Sirin B H, Coşkun E, Yilik L, Ortaç R, Sirin H, Tetik C
Department of Cardiovascular Surgery, Pamukkale University Hospital, Denizli, Turkey.
Eur J Cardiothorac Surg. 1998 Jul;14(1):82-8. doi: 10.1016/s1010-7940(98)00140-7.
Neurological injury due to transient cerebral ischemia is a potential complication of cardiovascular surgery. The neuroprotective effect of magnesium, when given subcutaneously before the ischemia, was assessed in a rat model of transient global cerebral ischemia.

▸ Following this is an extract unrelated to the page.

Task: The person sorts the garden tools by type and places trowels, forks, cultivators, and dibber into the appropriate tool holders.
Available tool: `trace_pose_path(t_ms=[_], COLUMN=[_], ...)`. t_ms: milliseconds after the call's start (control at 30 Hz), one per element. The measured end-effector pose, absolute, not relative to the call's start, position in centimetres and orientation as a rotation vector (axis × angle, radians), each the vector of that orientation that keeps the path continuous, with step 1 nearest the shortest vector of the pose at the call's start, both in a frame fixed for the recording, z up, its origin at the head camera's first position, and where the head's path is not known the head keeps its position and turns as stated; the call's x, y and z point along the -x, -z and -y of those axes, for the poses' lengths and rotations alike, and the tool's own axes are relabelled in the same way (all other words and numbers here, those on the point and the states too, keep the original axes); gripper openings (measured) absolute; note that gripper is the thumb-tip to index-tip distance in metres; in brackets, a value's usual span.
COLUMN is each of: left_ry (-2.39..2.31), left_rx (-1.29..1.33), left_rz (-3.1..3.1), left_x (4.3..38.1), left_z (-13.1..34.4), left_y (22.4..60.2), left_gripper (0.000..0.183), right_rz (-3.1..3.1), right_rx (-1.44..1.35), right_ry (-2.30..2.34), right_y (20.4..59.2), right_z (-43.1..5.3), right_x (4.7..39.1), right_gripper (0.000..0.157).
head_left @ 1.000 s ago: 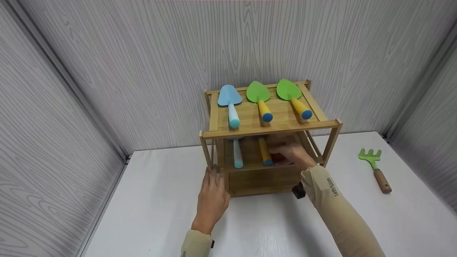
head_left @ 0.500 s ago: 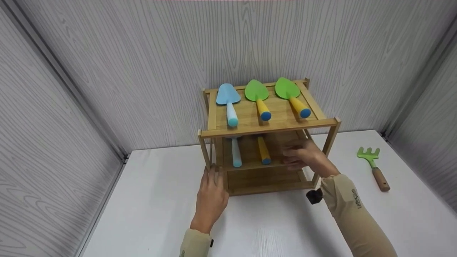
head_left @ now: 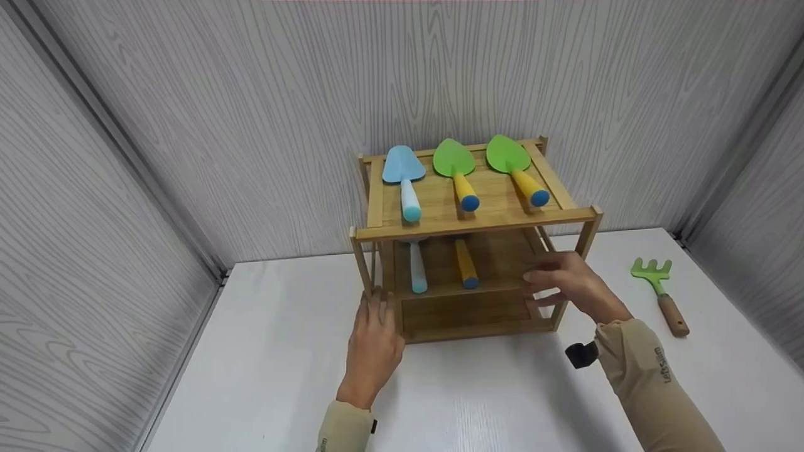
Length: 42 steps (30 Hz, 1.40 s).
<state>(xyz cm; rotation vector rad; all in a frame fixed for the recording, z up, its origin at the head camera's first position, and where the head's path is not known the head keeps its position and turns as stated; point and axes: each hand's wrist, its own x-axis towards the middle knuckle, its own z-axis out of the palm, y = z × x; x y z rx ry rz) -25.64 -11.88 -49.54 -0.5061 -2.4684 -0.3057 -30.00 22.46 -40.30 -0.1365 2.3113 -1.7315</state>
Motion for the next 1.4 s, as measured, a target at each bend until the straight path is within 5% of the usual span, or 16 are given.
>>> trace_pose_path(t_ms=[900, 1400], left_ry=[0.28, 0.286], left_rx=[0.493, 0.495], left_rz=[2.475, 2.49], left_x=[25.7, 25.7], left_z=[11.8, 11.9], left_y=[49.5, 49.5], left_gripper=[0.06, 0.063], right_rz=[-2.268, -2.285], right_rx=[0.18, -0.075], right_ry=[1.758, 1.703], right_y=[43.1, 45.5], right_z=[-28.5, -33.4], right_x=[27.9, 28.0], right_gripper=[0.051, 0.051])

Thirty-six male Wistar albino rats were included to this randomized, controlled, prospective study. In 24 animals, ischemia was induced with four-vessel occlusion technique with the duration of 15 min. MgSO4 was given 600 mg/kg subcutaneously 48 h before the procedure in group 1 (n = 12). Similar volume of saline solution was used in animals of control group (group 2, n = 12). The animals in group 3 (sham group, n = 12) were anesthetized and subjected to operative dissections without vascular occlusion. Physiological parameters and somatosensory evoked-potentials (SEP) were monitored in animals before ischemia, during ischemia and in the first 30 min of reperfusion. Their neurological outcome had been clinically evaluated and scored up to 4 days postischemia. The intergroup differences were compared. Then the animals were sacrificed and their brains were processed for histopathological examination.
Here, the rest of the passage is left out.